In the Holland Startup Pavilion within Eureka Park was AeroVinci, an aerial drone provider. The Delft, Netherlands-based company has developed a winged drone capable of vertical takeoff and landing for more maneuverability and efficiency.
The unmanned aerial vehicles (UAVs) are intended to provide “a low barrier to entry” and be ready “out of the box,” according to an AeroVinci spokesman.
They will be available to the Dutch agricultural industry as part of a network under a robots-as-a-service (RaaS) model. The EU is currently working on regulations, but AeroVinci expects the roadmap to be complete within a year for rural areas.
The beta version of AeroVinci’s UAV is capable of continuous flight for about 45 minutes.
AeroVinci has also created DroneDock, “a fully self-sustaining drone docking station that allows drones to land, recharge, process data, and transmit information to end users autonomously, with no human interaction required.”
Unlike most startups in Eureka Park, Starship Technologies’ ground-based delivery robots are already in operation in nearly 60 cities worldwide.
Not only does Starship’s remote-controlled robot help solve the so-called last-mile problem, but it also has a three-mile range and can securely convey everything from books to food—without the regulatory concerns facing UAV deliveries.
Starship founder and CEO Ahti Heinla spoke at our Robotics Conference, and we’ll share the insights from the “Delivery Robots Knocking at Your Door” panel soon.

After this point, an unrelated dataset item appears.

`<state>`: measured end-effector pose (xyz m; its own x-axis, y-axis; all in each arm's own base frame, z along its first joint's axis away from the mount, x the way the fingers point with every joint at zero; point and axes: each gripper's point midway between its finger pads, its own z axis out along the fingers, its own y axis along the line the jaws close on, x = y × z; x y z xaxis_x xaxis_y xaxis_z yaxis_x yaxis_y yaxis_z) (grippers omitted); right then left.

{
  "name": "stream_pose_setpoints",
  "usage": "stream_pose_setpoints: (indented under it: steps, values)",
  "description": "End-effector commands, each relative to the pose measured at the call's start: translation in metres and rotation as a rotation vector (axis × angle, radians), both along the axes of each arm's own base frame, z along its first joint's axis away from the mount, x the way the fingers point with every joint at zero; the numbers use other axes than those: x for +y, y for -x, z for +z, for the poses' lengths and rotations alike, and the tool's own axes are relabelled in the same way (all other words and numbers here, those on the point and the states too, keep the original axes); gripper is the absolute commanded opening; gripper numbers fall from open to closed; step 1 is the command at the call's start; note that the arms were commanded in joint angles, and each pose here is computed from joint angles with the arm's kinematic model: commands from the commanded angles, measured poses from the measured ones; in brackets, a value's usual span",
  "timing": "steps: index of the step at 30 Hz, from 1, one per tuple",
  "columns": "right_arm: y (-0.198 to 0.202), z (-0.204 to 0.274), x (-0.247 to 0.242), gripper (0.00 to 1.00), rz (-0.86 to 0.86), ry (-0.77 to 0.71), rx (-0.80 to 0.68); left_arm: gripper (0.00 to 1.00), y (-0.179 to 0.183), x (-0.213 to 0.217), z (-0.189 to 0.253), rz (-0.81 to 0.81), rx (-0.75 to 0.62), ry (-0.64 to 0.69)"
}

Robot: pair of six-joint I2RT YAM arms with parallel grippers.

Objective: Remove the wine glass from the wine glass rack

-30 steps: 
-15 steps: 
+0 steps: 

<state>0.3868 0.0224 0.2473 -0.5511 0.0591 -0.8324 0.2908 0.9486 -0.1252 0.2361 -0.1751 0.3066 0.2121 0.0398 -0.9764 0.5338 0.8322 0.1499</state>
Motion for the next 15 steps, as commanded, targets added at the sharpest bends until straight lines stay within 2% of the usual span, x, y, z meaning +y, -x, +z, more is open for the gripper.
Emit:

David Hanson and company’s humanoid robots were among the highlights of this year’s entire show. The founder and CEO of Hanson Robotics spoke with Robotics Trends at his booth in Eureka Park, as well as during the “Improving Human-Robot Interaction With AI” panel.
In addition to Hanson’s lifelike bust of Albert Einstein, the company will be selling a scaled-down version of the physicist to households at about $300, a fraction of the price of similar social robots.
“Professor Einstein’s design is close to finished,” Hanson said. “We’ve got an arrangement for producing 50,000 robots, and we’ll begin shipping later this spring. It should be in all the major retail outlets soon.”
While not as realistic as the larger model, “Professor Einstein” displayed a wide variety of human expressions, relies on several sensors and a voice interface, and its artificial intelligence capabilities could make it a must-have for the home and educational markets.
Hanson Robotics participated in the Disney Accelerator, and its founder reiterated the importance of imagination, robots with personality, and large companies such as Amazon with its Alexa/Echo preparing the market for consumer robots.
“It’s fine that science fiction and robotics startups have set expectations so high, because they prompt us to take steps to realize that world,” he said.